Saved entries
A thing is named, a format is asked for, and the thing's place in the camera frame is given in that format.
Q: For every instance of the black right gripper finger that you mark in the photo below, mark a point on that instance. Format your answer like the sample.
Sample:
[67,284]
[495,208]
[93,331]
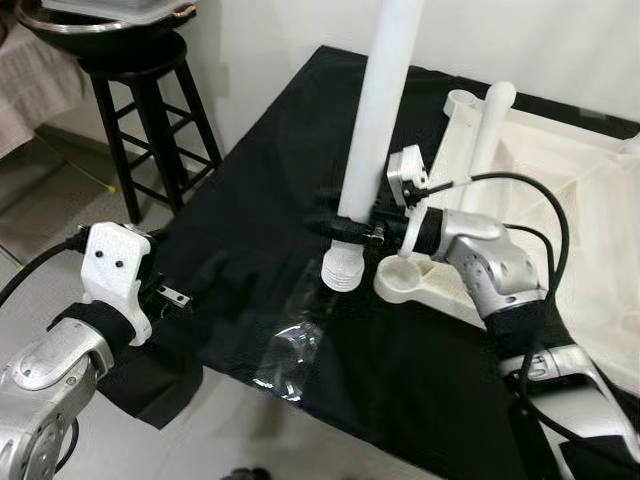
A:
[340,229]

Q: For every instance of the white plastic children table top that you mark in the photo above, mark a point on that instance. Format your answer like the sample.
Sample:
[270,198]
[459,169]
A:
[590,200]

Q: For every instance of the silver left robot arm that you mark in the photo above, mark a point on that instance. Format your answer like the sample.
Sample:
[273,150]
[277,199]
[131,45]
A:
[55,370]

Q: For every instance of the thin metal leg yellow tip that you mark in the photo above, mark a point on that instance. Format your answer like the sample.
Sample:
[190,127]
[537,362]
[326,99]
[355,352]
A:
[108,187]

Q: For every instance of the black tablecloth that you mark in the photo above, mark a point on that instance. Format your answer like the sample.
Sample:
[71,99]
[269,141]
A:
[250,150]

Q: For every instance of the large clear tape patch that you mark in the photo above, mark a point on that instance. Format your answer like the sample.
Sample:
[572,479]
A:
[290,350]

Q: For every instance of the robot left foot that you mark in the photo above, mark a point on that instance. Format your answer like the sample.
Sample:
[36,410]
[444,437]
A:
[245,473]

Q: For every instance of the black stool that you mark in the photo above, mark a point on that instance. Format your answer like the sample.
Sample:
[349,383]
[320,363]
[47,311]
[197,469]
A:
[140,60]

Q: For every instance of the beige striped cloth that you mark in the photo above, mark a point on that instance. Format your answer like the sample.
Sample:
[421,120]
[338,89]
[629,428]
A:
[35,90]

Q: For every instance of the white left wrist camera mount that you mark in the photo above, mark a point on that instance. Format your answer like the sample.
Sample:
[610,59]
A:
[115,270]

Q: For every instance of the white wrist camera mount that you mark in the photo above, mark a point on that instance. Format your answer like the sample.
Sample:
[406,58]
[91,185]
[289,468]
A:
[115,270]
[408,175]

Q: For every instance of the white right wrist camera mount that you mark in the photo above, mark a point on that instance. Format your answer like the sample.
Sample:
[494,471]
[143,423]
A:
[408,175]

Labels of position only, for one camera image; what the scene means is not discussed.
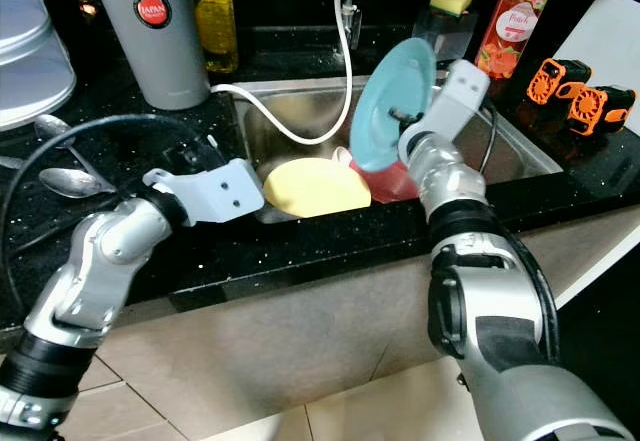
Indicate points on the blue plate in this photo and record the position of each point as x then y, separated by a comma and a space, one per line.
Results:
390, 91

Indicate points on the pink plate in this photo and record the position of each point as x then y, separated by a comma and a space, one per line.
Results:
395, 183

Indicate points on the pale yellow plate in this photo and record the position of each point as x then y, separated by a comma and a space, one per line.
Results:
320, 189

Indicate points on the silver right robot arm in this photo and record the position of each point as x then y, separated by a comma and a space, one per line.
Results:
490, 301

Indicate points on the clear soap dispenser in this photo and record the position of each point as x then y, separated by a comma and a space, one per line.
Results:
455, 29

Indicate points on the stainless steel sink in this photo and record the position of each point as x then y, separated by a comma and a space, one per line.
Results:
300, 101

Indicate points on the peach dish soap bottle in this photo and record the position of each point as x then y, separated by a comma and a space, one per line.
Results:
515, 21

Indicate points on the yellow oil bottle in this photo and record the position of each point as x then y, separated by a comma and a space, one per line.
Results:
215, 16

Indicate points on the white cutting board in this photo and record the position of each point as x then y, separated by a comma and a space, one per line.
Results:
610, 41

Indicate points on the grey water filter canister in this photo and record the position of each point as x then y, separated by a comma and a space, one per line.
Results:
150, 61

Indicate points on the translucent white food cover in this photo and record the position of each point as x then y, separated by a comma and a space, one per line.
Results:
35, 51

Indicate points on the black cabinet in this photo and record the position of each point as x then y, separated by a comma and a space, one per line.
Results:
610, 351

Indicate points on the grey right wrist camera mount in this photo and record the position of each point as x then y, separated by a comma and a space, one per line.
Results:
455, 101

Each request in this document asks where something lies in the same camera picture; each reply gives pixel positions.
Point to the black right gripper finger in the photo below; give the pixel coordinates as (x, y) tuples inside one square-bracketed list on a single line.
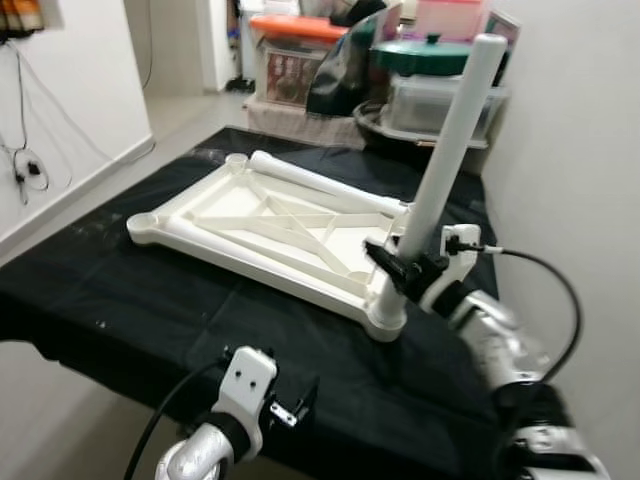
[(390, 268)]

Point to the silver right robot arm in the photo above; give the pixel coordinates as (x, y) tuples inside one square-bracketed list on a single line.
[(500, 340)]

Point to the dark metal wok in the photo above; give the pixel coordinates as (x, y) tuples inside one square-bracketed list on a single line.
[(375, 125)]

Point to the white plastic table top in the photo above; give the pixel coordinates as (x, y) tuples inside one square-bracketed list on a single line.
[(250, 205)]

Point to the clear plastic storage box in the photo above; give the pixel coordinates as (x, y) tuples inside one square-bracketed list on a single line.
[(420, 105)]

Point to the beige low platform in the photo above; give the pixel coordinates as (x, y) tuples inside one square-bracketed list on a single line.
[(290, 118)]

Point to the black tablecloth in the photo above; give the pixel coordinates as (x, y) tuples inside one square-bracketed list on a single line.
[(150, 290)]

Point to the green pot lid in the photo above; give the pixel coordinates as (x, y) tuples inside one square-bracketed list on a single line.
[(420, 58)]

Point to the clear storage box orange lid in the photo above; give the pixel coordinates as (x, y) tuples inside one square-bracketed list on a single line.
[(285, 70)]

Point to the upright broom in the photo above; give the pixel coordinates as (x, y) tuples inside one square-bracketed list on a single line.
[(243, 80)]

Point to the pink plastic container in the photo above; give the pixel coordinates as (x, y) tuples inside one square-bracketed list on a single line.
[(450, 18)]

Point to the black electronic devices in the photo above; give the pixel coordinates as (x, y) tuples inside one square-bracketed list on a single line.
[(20, 18)]

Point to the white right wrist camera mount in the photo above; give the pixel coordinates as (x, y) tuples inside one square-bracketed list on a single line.
[(462, 250)]

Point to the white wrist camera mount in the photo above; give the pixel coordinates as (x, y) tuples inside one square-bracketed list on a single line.
[(245, 380), (462, 250)]

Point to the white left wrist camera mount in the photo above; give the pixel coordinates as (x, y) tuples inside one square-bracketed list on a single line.
[(245, 380)]

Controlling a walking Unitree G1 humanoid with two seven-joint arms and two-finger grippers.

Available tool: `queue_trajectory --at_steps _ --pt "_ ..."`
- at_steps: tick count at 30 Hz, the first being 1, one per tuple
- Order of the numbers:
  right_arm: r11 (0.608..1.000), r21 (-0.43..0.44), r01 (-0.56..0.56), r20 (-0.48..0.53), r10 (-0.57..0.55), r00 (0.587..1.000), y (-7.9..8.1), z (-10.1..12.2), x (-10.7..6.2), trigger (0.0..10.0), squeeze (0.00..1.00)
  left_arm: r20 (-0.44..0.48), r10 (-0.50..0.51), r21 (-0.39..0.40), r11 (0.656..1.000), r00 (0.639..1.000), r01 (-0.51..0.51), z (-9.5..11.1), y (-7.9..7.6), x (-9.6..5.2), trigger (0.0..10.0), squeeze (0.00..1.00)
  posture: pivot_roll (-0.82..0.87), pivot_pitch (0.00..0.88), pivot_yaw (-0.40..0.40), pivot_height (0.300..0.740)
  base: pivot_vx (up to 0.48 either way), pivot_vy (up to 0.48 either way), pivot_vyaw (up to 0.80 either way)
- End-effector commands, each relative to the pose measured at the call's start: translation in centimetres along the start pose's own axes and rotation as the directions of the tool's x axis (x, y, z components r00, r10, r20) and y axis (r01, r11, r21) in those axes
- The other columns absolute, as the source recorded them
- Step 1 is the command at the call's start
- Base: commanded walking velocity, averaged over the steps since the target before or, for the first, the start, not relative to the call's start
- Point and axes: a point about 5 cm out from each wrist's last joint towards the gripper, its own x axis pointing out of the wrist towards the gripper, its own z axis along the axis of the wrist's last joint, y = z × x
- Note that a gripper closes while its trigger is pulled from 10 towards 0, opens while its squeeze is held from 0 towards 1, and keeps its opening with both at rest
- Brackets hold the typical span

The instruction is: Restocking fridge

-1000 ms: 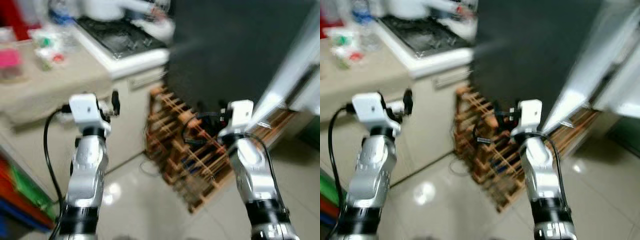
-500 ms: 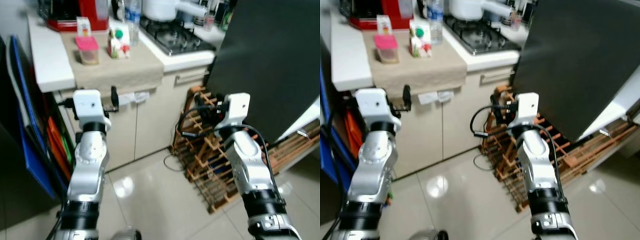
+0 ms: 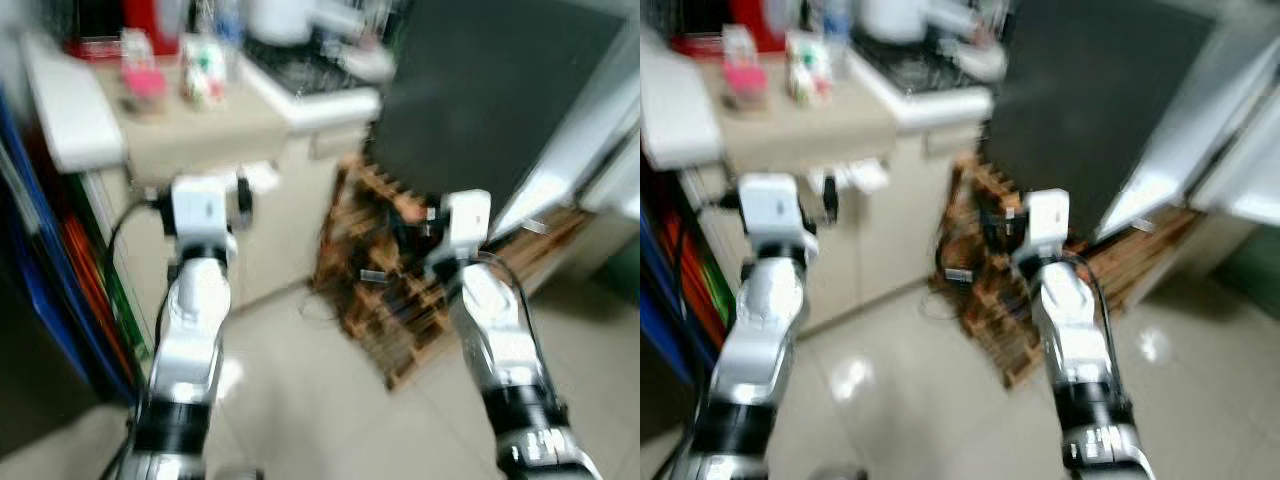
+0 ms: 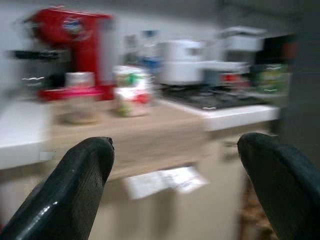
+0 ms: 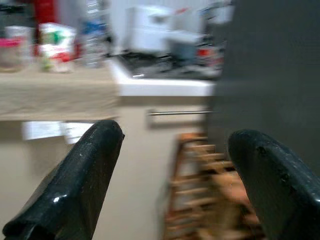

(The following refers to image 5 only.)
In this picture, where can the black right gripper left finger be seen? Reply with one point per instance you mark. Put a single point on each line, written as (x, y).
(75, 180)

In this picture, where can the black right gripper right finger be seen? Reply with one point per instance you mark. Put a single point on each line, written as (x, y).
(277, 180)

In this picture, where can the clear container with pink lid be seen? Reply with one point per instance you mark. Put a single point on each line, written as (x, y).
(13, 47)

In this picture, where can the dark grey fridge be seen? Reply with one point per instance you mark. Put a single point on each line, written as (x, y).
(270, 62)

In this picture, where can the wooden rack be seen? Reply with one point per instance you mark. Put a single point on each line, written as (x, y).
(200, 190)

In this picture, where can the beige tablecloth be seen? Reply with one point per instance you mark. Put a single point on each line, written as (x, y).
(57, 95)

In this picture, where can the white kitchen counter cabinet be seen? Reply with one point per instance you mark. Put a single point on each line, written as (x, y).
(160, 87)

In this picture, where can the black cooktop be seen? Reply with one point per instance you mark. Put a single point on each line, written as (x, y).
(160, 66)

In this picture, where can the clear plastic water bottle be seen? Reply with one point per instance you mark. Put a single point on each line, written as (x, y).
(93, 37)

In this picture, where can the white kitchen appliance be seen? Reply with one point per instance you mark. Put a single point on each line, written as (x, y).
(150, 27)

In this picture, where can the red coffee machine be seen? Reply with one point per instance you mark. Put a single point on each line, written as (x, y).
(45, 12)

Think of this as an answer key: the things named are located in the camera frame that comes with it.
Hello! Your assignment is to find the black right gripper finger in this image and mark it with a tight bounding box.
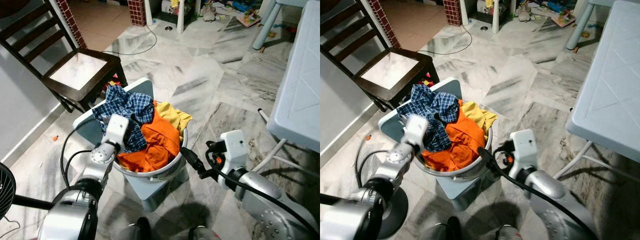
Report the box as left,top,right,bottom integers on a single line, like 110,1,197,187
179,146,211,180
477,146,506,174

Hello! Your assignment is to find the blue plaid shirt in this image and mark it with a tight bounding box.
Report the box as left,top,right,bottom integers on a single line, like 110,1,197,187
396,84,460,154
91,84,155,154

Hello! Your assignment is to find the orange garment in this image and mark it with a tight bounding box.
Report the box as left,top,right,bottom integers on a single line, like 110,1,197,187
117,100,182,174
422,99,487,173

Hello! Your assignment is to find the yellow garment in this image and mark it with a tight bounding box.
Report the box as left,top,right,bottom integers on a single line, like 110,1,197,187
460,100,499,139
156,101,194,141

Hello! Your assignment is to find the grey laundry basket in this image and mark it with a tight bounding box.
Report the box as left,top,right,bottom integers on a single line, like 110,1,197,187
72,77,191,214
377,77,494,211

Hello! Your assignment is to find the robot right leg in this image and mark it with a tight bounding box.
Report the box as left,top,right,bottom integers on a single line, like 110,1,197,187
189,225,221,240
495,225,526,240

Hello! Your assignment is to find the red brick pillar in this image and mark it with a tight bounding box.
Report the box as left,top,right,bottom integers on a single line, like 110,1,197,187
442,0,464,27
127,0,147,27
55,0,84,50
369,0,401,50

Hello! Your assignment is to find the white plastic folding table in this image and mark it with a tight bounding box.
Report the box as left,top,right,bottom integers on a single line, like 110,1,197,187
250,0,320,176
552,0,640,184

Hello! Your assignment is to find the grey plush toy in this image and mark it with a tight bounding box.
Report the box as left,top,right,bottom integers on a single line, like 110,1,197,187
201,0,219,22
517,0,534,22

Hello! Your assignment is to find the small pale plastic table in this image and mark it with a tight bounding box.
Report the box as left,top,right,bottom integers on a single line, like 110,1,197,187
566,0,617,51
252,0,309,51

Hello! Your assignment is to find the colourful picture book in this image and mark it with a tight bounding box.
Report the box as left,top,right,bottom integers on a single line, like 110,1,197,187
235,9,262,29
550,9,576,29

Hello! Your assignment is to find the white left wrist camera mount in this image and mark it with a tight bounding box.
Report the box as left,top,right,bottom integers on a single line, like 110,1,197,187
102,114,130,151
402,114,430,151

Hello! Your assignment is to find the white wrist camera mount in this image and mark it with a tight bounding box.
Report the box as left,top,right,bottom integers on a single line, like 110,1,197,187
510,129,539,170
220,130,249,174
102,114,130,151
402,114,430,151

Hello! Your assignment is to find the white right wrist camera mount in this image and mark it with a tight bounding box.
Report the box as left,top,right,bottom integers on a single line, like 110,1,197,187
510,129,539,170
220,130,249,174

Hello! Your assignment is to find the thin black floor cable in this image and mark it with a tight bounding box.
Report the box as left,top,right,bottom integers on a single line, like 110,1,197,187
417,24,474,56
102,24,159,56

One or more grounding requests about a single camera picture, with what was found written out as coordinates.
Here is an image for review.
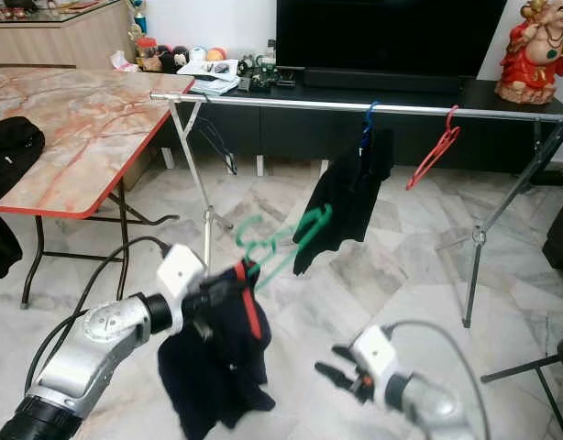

The task :: What is needed is every line from the data above that includes the string "garment", copied out.

Exercise response ::
Hello! Your assignment is to find the orange garment in this image and mark it with a tight bounding box.
Hello! Your assignment is to find the yellow garment in this image and mark it with a tight bounding box.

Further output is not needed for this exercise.